* [Instructions to follow]
When a line below contains the word "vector", copy that line.
*** Data ***
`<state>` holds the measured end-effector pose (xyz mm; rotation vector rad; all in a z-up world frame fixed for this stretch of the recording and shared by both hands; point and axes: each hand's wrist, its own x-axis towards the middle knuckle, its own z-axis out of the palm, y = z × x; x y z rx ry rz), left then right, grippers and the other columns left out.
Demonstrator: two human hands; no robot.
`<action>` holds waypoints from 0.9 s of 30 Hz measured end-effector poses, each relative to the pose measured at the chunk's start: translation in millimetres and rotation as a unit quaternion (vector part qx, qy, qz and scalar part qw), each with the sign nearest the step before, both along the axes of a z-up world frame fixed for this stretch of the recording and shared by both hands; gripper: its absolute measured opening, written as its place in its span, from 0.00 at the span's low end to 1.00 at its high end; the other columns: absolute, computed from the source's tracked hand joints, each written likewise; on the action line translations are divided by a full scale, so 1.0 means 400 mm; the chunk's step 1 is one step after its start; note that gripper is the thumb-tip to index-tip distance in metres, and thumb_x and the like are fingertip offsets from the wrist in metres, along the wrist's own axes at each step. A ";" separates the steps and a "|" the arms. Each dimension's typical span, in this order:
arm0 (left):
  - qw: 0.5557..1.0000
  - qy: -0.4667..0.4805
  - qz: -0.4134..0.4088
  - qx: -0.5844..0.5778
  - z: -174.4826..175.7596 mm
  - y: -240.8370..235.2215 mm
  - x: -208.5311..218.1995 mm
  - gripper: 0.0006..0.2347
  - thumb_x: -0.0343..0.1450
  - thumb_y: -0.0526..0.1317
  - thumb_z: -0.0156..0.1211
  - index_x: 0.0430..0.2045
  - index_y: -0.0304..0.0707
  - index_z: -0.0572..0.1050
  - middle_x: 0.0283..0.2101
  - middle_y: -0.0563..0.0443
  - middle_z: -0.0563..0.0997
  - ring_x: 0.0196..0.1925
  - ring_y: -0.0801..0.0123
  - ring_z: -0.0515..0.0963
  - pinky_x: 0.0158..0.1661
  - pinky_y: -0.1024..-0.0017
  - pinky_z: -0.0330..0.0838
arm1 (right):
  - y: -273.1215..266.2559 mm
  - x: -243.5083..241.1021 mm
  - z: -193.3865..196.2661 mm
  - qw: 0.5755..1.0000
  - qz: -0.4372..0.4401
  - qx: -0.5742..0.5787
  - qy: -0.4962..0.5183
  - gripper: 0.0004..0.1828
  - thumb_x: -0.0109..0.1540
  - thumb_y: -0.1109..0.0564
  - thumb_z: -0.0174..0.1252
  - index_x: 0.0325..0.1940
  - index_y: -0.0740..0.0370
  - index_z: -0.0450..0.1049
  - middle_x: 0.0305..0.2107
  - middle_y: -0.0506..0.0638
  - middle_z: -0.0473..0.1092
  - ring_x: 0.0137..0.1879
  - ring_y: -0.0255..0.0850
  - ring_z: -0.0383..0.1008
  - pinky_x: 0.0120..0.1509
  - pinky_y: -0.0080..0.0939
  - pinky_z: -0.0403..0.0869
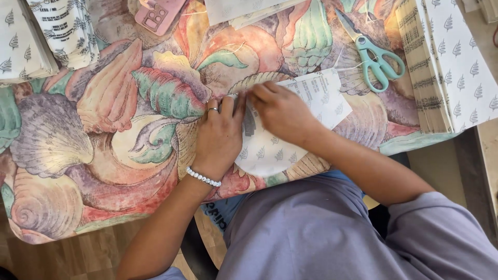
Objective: Folding and cutting printed paper sheets into specific shapes on a table.
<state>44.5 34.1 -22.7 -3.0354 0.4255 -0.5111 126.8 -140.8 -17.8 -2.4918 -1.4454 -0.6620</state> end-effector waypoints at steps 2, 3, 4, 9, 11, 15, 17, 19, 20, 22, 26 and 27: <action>1.000 -0.005 -0.003 -0.001 -0.018 0.006 -0.002 0.21 0.71 0.36 0.49 0.61 0.41 0.72 0.38 0.46 0.71 0.47 0.52 0.75 0.38 0.65 0.80 | 0.008 0.005 -0.017 1.000 0.010 0.025 0.008 0.11 0.66 0.63 0.53 0.35 0.63 0.81 0.34 0.49 0.72 0.45 0.41 0.76 0.49 0.33 0.75; 1.000 -0.011 -0.007 -0.004 -0.027 0.009 -0.002 0.21 0.72 0.36 0.48 0.62 0.40 0.72 0.39 0.46 0.71 0.47 0.53 0.75 0.41 0.65 0.79 | 0.012 0.008 -0.025 0.998 0.020 0.049 0.015 0.10 0.65 0.63 0.53 0.34 0.65 0.80 0.33 0.50 0.71 0.45 0.43 0.76 0.48 0.35 0.75; 1.000 -0.013 -0.007 -0.006 -0.024 0.007 -0.003 0.21 0.72 0.36 0.48 0.62 0.40 0.72 0.39 0.46 0.71 0.47 0.53 0.75 0.41 0.65 0.79 | -0.021 0.029 -0.039 0.999 0.020 0.047 0.013 0.10 0.65 0.63 0.53 0.34 0.65 0.80 0.33 0.50 0.71 0.45 0.43 0.76 0.48 0.35 0.75; 1.000 -0.002 -0.010 0.006 -0.021 0.011 -0.005 0.21 0.72 0.35 0.47 0.63 0.36 0.71 0.44 0.41 0.72 0.50 0.51 0.74 0.51 0.59 0.74 | -0.241 0.101 -0.116 0.998 -0.055 0.019 0.001 0.10 0.64 0.64 0.53 0.39 0.62 0.81 0.38 0.47 0.72 0.48 0.41 0.78 0.49 0.35 0.75; 1.000 0.003 -0.013 0.011 -0.031 0.007 -0.001 0.21 0.72 0.35 0.47 0.63 0.35 0.71 0.46 0.40 0.72 0.52 0.51 0.73 0.54 0.57 0.72 | -0.306 0.122 -0.103 0.998 -0.061 0.022 -0.011 0.10 0.66 0.62 0.55 0.39 0.62 0.82 0.38 0.47 0.73 0.48 0.43 0.79 0.51 0.35 0.76; 0.997 0.004 0.003 0.072 -0.028 -0.025 -0.002 0.20 0.72 0.33 0.45 0.61 0.28 0.70 0.48 0.37 0.73 0.56 0.48 0.73 0.62 0.51 0.65 | -0.319 0.121 -0.100 0.994 -0.098 -0.007 -0.041 0.09 0.66 0.59 0.57 0.39 0.60 0.83 0.36 0.47 0.74 0.45 0.41 0.79 0.51 0.36 0.77; 0.997 0.004 0.006 0.079 -0.021 -0.033 0.000 0.20 0.72 0.33 0.45 0.60 0.27 0.70 0.48 0.37 0.73 0.56 0.48 0.72 0.63 0.51 0.65 | -0.252 0.108 -0.109 0.996 -0.081 0.006 -0.036 0.09 0.64 0.61 0.55 0.37 0.61 0.83 0.36 0.48 0.73 0.46 0.42 0.78 0.52 0.37 0.77; 0.996 0.006 0.009 0.086 -0.006 -0.035 0.003 0.20 0.72 0.33 0.45 0.60 0.26 0.70 0.48 0.37 0.72 0.55 0.49 0.72 0.63 0.51 0.64 | -0.166 0.083 -0.118 0.997 -0.064 0.018 -0.029 0.10 0.62 0.63 0.54 0.35 0.62 0.82 0.35 0.49 0.73 0.47 0.44 0.78 0.53 0.38 0.77; 0.999 0.028 -0.001 0.030 0.004 -0.035 0.002 0.20 0.72 0.31 0.44 0.60 0.24 0.69 0.49 0.35 0.72 0.56 0.46 0.71 0.62 0.49 0.66 | -0.117 0.061 -0.124 0.998 -0.032 0.050 -0.014 0.10 0.63 0.63 0.53 0.35 0.62 0.82 0.36 0.50 0.72 0.47 0.46 0.77 0.51 0.38 0.76; 0.998 0.050 -0.013 -0.025 0.004 -0.029 0.001 0.20 0.71 0.29 0.43 0.60 0.22 0.69 0.51 0.32 0.72 0.57 0.43 0.71 0.60 0.48 0.67 | -0.054 0.031 -0.101 0.997 -0.001 0.082 0.002 0.11 0.63 0.63 0.52 0.34 0.62 0.81 0.36 0.51 0.72 0.48 0.47 0.77 0.49 0.38 0.76; 0.999 0.031 -0.011 -0.014 -0.015 -0.003 -0.005 0.19 0.73 0.33 0.45 0.59 0.26 0.70 0.49 0.38 0.74 0.54 0.50 0.74 0.56 0.54 0.71 | -0.093 0.047 -0.066 0.994 0.041 0.095 0.030 0.12 0.66 0.64 0.48 0.40 0.69 0.78 0.38 0.56 0.70 0.51 0.52 0.76 0.51 0.41 0.76; 1.000 0.016 -0.011 0.004 -0.016 0.001 -0.004 0.20 0.72 0.34 0.47 0.59 0.28 0.71 0.48 0.39 0.74 0.52 0.51 0.76 0.53 0.57 0.74 | -0.130 0.064 -0.078 0.992 0.047 0.107 0.049 0.13 0.68 0.64 0.46 0.40 0.70 0.78 0.39 0.57 0.70 0.52 0.54 0.76 0.53 0.43 0.76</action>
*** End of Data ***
* [Solution to the problem]
`<state>` holds the measured end-effector pose (xyz mm; rotation vector rad; all in a z-up world frame fixed for this stretch of the recording and shared by both hands; point and axes: each hand's wrist, its own x-axis towards the middle knuckle, its own z-axis out of the palm, y = z × x; x y z rx ry rz), left then right, grippers and the other columns left out.
`<action>` holds waypoints from 0.9 s of 30 Hz measured end-effector poses, each relative to the pose measured at the chunk's start: translation in millimetres and rotation as a unit quaternion (vector part qx, qy, qz and scalar part qw), each with the sign nearest the step before, both along the axes of a z-up world frame fixed for this stretch of the recording and shared by both hands; gripper: its absolute measured opening, written as its place in its span, from 0.00 at the span's low end to 1.00 at its high end; the other columns: absolute, computed from the source's tracked hand joints, each written likewise; on the action line translations are divided by a full scale, so 1.0 means 400 mm; the chunk's step 1 is one step after its start; note that gripper is the thumb-tip to index-tip distance in metres, and thumb_x and the like are fingertip offsets from the wrist in metres, along the wrist's own axes at each step. A ";" separates the steps and a "|" the arms. Each dimension's typical span, in this order:

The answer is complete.